Wayne State University

Ye-Shih Ho, Ph.D.

Institute of Environmental Health Sciences
(313) 577-6575 (Phone)
(313) 577-0082 (Fax)

Profile Picture for Ye-Shih Ho
Research Interests
Transgenic mouse models, oxidative stress, and antioxidant defense mechanism

Overproduction of reactive oxygen species (ROS) have been implicated as important pathogenic mediators in many clinical disorders such as hyperoxic lung injury and ischemia/reperfusion- and adriamycin (ADR)-induced cardiac damage. The function of the prototypic antioxidant enzymes, which include three isoforms of superoxide dismutase, catalase, and glutathione peroxidase, in protecting cells and animals against oxidant-mediated tissue injury has been studied quite extensively both in vitro in cultured cells and in vivo in a whole animal. However, the molecular and cellular mechanisms by which ROS cause tissue injury are not well understood. In other words, the biochemical and cellular pathways, that are initiated by the increased oxidative stress in the targeted tissues and that contribute to the injury, are not known. Since sulfhydryl proteins are targets for oxidative modification when cells are under oxidative stress, and inactivation of the catalytic functions of critical cellular proteins may lead to irreversible cellular damage, we hypothesize that oxidation of sulfhydryl groups of proteins may contribute to the pathogenesis of the above three models of oxidant-mediated injury.
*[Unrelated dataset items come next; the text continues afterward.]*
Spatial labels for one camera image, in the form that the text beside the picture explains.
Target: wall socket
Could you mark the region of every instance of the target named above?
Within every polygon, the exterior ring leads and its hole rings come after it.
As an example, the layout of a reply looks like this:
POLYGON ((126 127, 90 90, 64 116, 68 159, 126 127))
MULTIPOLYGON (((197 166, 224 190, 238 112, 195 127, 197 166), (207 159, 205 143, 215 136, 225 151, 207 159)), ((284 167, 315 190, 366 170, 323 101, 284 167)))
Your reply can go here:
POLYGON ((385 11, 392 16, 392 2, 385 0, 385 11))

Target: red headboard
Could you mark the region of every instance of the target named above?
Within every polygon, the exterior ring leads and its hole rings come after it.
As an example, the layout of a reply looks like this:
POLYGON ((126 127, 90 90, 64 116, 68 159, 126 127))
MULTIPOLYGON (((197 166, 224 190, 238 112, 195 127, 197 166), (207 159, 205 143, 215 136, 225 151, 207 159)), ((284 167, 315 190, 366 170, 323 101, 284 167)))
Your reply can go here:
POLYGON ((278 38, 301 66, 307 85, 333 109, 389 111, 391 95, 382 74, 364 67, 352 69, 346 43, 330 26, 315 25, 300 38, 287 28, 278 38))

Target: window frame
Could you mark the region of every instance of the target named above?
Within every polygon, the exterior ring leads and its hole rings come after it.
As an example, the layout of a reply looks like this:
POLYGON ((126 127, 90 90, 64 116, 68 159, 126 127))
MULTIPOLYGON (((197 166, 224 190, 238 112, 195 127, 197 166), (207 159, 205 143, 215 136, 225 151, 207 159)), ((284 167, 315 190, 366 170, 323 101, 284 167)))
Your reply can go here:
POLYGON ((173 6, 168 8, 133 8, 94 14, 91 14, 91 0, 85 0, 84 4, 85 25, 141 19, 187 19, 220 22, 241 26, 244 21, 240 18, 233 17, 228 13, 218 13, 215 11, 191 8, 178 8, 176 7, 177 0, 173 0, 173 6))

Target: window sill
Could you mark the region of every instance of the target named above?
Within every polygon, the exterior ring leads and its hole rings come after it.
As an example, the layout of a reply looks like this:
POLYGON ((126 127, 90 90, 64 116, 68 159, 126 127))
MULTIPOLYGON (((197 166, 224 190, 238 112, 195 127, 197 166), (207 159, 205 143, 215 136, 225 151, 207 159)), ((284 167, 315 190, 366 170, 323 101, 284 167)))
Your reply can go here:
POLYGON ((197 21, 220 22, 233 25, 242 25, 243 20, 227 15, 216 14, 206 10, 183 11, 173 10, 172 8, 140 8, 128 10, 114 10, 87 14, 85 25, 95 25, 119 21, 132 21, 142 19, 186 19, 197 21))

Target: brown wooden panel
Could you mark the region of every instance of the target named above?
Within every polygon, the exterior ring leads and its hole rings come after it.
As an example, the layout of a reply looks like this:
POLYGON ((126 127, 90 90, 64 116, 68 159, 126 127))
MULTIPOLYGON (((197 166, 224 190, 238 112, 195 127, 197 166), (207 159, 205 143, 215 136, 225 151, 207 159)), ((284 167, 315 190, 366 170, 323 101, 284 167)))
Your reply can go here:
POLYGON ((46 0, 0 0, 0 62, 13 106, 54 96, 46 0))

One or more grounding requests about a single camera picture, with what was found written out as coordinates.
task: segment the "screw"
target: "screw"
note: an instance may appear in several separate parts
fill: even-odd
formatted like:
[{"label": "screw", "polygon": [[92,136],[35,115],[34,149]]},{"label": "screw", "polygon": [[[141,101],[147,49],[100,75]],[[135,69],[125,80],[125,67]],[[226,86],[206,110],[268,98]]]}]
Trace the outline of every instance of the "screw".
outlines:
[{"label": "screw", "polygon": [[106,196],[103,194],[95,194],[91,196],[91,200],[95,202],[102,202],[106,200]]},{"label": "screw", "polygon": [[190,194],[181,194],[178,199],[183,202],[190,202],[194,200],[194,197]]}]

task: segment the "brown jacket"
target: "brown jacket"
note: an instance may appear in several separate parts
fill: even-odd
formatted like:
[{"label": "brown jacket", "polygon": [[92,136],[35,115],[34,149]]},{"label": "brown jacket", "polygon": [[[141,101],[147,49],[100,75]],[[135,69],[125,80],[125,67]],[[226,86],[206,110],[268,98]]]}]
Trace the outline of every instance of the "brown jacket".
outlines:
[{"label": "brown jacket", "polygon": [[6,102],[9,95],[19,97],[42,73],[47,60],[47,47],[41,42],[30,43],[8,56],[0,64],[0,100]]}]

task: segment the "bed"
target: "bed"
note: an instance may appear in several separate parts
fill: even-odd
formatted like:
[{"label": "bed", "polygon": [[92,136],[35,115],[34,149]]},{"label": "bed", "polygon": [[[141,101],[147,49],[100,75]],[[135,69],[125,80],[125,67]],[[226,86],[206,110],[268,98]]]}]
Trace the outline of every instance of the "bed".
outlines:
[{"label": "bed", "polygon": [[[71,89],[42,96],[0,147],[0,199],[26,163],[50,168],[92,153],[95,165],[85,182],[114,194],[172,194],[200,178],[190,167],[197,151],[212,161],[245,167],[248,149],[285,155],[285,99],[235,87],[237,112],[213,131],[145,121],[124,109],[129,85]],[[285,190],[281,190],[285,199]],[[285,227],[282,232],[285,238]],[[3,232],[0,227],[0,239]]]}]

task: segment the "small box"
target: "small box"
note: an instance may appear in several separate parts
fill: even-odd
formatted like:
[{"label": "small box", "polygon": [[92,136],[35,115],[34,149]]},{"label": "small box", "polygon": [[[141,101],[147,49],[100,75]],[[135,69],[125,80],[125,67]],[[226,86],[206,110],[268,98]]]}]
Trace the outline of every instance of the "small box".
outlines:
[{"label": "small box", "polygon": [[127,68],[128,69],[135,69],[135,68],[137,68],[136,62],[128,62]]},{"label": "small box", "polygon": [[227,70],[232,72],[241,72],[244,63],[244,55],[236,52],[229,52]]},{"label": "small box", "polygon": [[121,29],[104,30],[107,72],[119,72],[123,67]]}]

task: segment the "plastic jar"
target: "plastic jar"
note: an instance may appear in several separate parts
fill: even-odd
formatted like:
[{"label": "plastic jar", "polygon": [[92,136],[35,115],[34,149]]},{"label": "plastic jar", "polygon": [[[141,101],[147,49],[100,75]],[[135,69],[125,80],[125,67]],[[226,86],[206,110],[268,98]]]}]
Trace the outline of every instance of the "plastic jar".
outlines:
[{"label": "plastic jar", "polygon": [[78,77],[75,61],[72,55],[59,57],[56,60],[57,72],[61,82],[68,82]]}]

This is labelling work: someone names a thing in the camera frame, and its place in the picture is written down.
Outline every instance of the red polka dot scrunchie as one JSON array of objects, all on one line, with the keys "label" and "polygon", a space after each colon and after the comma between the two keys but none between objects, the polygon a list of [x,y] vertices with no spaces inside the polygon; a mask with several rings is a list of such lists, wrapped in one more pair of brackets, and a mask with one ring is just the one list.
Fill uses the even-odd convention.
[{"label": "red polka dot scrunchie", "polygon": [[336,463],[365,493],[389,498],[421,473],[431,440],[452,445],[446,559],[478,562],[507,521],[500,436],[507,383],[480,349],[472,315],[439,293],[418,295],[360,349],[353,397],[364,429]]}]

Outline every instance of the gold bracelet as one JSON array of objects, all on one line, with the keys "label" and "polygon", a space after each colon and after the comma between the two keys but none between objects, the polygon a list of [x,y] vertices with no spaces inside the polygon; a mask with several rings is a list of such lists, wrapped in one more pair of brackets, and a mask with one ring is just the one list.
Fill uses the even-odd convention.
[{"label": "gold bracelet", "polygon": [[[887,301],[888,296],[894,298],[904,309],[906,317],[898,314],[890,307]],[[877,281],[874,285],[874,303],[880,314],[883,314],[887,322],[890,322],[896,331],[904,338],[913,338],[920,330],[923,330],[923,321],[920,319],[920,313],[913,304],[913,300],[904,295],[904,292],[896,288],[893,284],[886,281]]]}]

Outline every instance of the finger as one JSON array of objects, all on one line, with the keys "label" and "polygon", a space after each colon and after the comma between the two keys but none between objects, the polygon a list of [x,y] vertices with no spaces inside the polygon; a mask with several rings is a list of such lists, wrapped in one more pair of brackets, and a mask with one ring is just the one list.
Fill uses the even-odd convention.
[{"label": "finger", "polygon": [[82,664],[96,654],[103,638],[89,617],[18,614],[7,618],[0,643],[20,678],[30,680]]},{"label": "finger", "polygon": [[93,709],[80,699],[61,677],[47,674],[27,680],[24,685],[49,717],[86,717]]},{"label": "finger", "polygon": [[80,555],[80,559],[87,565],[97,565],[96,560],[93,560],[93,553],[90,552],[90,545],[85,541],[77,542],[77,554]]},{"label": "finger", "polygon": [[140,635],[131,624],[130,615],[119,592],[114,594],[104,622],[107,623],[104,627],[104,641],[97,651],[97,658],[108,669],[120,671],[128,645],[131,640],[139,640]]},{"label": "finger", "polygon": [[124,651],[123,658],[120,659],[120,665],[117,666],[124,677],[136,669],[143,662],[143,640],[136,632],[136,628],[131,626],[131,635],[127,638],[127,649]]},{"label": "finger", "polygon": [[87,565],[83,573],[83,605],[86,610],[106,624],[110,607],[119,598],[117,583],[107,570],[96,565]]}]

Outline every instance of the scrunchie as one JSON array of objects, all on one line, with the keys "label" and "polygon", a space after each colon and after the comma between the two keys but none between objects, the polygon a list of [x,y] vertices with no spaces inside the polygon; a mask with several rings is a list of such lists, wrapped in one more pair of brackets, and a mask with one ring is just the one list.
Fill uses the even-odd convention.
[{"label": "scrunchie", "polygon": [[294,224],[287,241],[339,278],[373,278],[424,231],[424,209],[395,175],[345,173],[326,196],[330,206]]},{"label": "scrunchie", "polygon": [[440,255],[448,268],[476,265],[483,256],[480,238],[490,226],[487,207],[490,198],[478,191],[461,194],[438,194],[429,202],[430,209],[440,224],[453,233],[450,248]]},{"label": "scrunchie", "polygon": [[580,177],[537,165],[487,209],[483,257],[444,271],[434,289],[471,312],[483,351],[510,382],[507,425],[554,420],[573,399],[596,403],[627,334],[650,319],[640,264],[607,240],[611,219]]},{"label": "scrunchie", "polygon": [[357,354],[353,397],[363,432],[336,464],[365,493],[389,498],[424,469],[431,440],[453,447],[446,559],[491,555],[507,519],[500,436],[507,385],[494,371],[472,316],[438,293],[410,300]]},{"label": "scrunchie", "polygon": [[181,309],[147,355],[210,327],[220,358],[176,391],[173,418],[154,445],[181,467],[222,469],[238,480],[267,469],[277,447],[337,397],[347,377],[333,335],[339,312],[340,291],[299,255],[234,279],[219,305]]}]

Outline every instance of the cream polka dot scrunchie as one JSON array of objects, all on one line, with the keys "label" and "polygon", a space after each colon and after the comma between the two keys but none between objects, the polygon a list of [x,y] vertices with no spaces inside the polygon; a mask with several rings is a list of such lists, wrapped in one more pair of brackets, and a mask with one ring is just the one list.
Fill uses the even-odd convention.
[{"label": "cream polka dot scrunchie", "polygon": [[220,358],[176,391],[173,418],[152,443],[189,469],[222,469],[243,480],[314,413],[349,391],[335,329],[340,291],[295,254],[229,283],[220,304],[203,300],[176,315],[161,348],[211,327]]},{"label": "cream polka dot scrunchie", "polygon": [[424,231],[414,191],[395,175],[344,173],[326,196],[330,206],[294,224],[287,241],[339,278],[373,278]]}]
Toward this end, the current research in our laboratory is to define the role of the cytosolic and the mitochondrial isoforms of glutaredoxin (Grx1 and Grx2, respectively), a thiotransferase functioning in reductive cleavage of protein mixed disulfides, in antioxidant defense using both transgenic and knockout mice. The potential cellular targets that interact with and that are protected by Grx1 and Grx2 will also be defined by proteomics approaches.